Faux, who is also an Iowa farmer, explained:

As early as 2018, leading schools of agriculture were recommending that dicamba technologies be applied as a pre-emergent application rather than an over-the-top spray and the Bader Farms lawsuit revealed that Monsanto was fully aware that the product would cause problems even before they applied for dicamba's first provisional registration.

The past growing season simply provided more evidence that dicamba products (BASF's Engenia, Bayer/Monsanto's ExtendiMax, and Corteva's FeXipan) [are] not suitable for over-the-top application, especially during warmer months, when these products are prone to volatilization, resulting in drift damage as many as four days after application. The state of Iowa reported a record number of dicamba-related drift complaints and weed scientists noted that damage was worse than prior years, showing plant injury on a 'landscape level' throughout the state.

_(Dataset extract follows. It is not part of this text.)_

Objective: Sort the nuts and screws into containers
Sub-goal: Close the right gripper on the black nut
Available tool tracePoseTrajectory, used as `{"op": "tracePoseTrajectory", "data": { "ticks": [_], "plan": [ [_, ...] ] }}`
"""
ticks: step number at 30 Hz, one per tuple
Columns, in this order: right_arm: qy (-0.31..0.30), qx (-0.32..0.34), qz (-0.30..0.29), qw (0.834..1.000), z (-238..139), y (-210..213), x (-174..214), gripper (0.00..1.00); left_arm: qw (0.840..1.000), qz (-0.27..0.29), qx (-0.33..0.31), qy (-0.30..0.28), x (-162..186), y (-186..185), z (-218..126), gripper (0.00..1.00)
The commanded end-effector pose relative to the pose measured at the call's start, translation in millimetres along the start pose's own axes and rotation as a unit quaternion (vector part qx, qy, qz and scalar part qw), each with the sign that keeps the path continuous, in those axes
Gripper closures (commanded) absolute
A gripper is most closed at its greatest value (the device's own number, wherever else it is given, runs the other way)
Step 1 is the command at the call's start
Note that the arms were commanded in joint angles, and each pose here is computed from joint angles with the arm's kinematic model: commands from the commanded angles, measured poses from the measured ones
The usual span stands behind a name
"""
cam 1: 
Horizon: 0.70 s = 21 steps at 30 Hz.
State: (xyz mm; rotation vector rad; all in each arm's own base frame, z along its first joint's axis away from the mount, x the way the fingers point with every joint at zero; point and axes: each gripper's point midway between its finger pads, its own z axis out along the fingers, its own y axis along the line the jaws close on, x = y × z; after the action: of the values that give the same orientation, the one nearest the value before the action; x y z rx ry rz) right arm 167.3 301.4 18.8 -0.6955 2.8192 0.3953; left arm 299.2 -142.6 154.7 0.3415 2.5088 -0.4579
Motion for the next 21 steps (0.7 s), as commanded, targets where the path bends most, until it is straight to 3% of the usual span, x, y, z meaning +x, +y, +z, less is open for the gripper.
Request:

"To manage off-site movement of dicamba, EPA's 2020 registration features important control measures," according to the agency. They include:

  • Requiring an approved pH-buffering agent (also called a Volatility Reduction Agent or VRA) be tank mixed with OTT dicamba products prior to all applications to control volatility;
  • Requiring a downwind buffer of 240 feet and 310 feet in areas where listed species are located;
  • Prohibiting OTT application of dicamba on soybeans after June 30 and cotton after July 30; and
  • Simplifying the label and use directions so that growers can more easily determine when and how to properly apply dicamba.

However, "given EPA-approved versions of dicamba have already damaged millions of U.S. acres of crops and natural areas, there's no reason to trust that the agency got it right this time," Nathan Donley, senior scientist at the Center for Biological Diversity, said Tuesday. "As the judges who tossed out the EPA's previous approval stated, the agency wrongly dismissed many of dicamba's proven harms."

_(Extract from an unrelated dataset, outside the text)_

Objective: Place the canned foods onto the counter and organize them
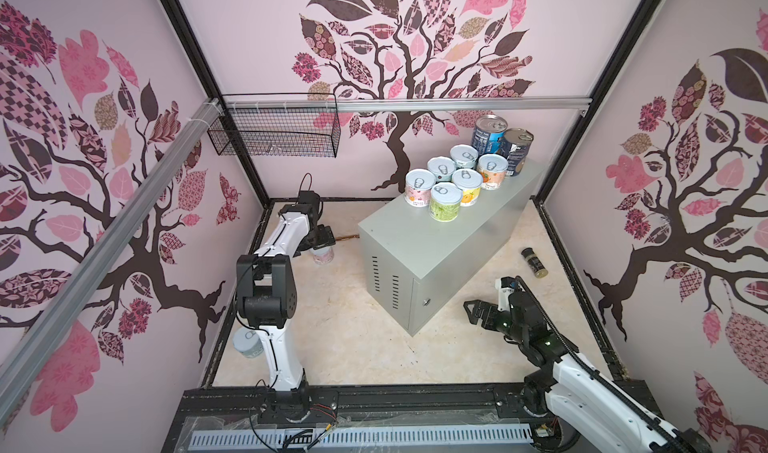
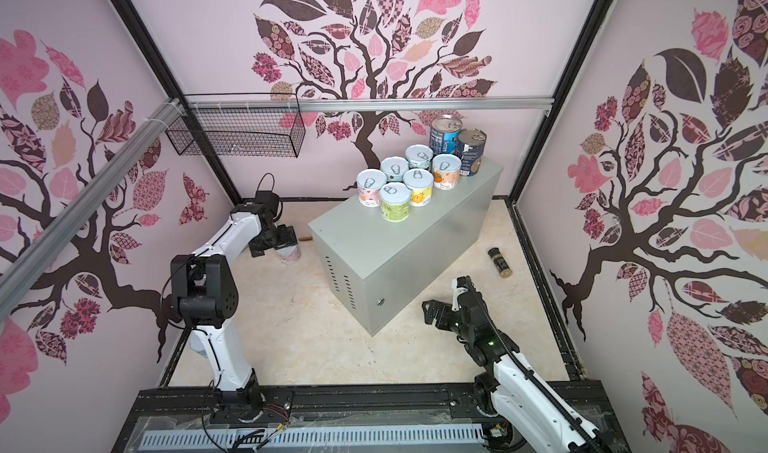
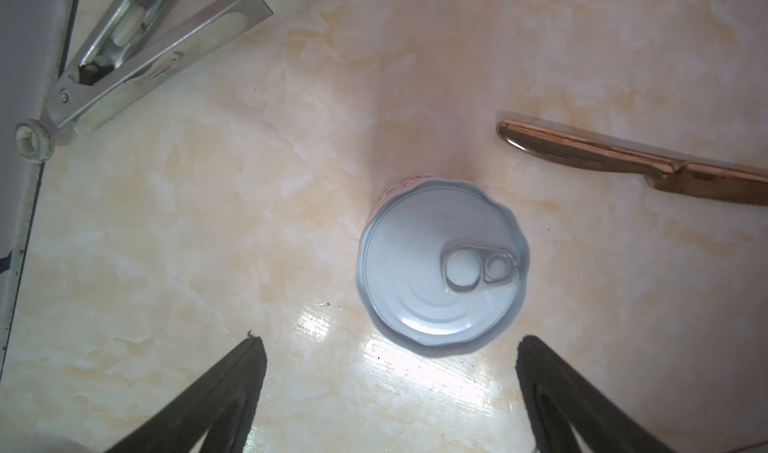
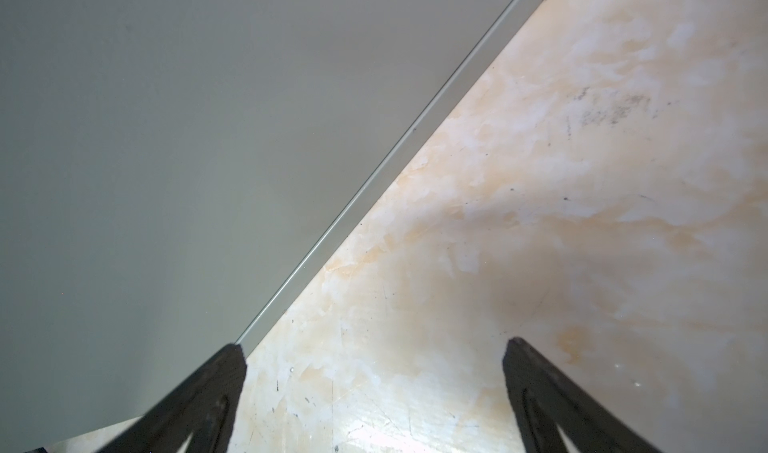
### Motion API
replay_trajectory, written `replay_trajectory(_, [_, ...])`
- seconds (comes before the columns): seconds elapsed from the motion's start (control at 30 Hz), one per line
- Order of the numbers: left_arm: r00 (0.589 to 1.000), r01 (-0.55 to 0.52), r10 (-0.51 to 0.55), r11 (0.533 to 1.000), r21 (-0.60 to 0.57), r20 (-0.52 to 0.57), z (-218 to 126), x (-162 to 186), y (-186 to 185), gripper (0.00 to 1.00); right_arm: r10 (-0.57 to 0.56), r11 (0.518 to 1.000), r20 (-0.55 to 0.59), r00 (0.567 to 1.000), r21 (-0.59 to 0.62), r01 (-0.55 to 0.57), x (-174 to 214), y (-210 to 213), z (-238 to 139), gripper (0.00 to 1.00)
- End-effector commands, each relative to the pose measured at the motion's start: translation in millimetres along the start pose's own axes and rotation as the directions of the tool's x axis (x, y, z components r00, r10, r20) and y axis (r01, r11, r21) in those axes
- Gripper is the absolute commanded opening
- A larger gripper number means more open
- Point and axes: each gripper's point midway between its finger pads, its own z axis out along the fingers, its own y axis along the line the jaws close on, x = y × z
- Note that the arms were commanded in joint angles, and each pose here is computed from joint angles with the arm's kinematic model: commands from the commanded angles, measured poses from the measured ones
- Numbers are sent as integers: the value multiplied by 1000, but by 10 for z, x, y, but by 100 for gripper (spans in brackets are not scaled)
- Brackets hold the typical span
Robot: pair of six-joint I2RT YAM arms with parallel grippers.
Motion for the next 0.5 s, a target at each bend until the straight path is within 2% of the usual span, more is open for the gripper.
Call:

"At this point," Donley added, "the EPA has shown such callous indifference to the damage dicamba has caused to farmers and wildlife alike, and has been so desperate to appease the pesticide industry, it has zero credibility when it comes to pesticide safety."

In a statement Wednesday, Ken Cook, president of the nonprofit Environmental Working Group, also put the new registrations into the broader context of the current administration's pesticide agenda.

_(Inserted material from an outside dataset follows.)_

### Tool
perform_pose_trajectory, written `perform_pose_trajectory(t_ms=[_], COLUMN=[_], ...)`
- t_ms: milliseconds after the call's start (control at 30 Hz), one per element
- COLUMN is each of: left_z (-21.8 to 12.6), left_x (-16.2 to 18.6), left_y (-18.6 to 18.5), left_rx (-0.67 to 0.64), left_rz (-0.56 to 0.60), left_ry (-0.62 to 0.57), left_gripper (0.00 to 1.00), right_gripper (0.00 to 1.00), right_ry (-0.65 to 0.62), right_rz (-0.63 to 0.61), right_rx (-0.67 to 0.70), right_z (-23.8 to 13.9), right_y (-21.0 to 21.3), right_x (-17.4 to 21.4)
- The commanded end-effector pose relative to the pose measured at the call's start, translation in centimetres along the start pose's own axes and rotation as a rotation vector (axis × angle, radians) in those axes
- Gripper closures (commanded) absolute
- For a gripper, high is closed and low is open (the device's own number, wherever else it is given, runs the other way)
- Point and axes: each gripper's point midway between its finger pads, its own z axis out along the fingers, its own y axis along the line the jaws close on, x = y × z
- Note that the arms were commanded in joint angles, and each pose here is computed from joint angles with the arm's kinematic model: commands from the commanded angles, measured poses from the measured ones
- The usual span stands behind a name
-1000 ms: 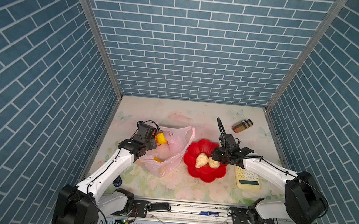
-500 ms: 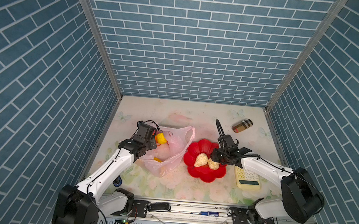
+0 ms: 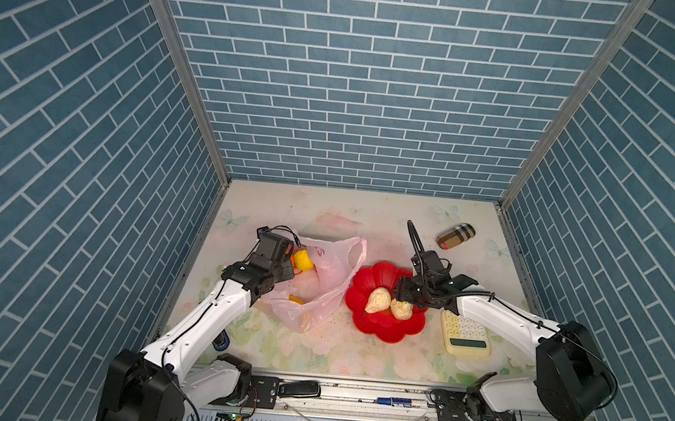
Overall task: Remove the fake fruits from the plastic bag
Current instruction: 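Lower the cream bun onto the red plate and open the right gripper, then move the right gripper back over the bag and lower it inside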
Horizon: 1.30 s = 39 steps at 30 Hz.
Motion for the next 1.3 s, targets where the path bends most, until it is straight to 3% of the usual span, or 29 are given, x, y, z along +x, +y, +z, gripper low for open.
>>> perform_pose_trajectory(t_ms=[0, 400, 700, 1000, 1267], left_z=[-0.4, -0.3, -0.2, 0.7, 0.2], left_x=[-0.4, 0.2, 2.4, 4.3, 3.9], left_y=[0.0, 0.0, 1.0, 2.1, 2.2], left_rx=[0.011, 0.037, 0.037, 0.01, 0.019], left_rz=[-0.002, -0.01, -0.024, -0.05, -0.085], left_ry=[-0.019, -0.021, 0.015, 0.048, 0.012], left_gripper=[0.93, 0.93, 0.93, 0.93, 0.94], right_gripper=[0.34, 0.4, 0.45, 0.49, 0.54], right_ry=[-0.052, -0.177, -0.252, -0.152, -0.022], right_rz=[-0.017, -0.093, -0.283, -0.439, -0.477], right_rx=[-0.002, -0.108, -0.253, -0.453, -0.476], right_z=[-2.4, -9.3, -12.8, -9.5, -2.9], right_y=[0.8, 4.8, 14.4, 25.9, 30.3], right_x=[-1.9, -4.7, -5.3, -2.8, -0.1])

"Protecting the pesticide industry has been a top priority of the EPA during the Trump administration," Cook said. "Millions of acres of crops will continue to be damaged, and the health of farmworkers, children, and all those who live near farms where dicamba is used will be at risk--all in the name of appeasing chemical agriculture."

This post has been updated with comment from the Environmental Working Group.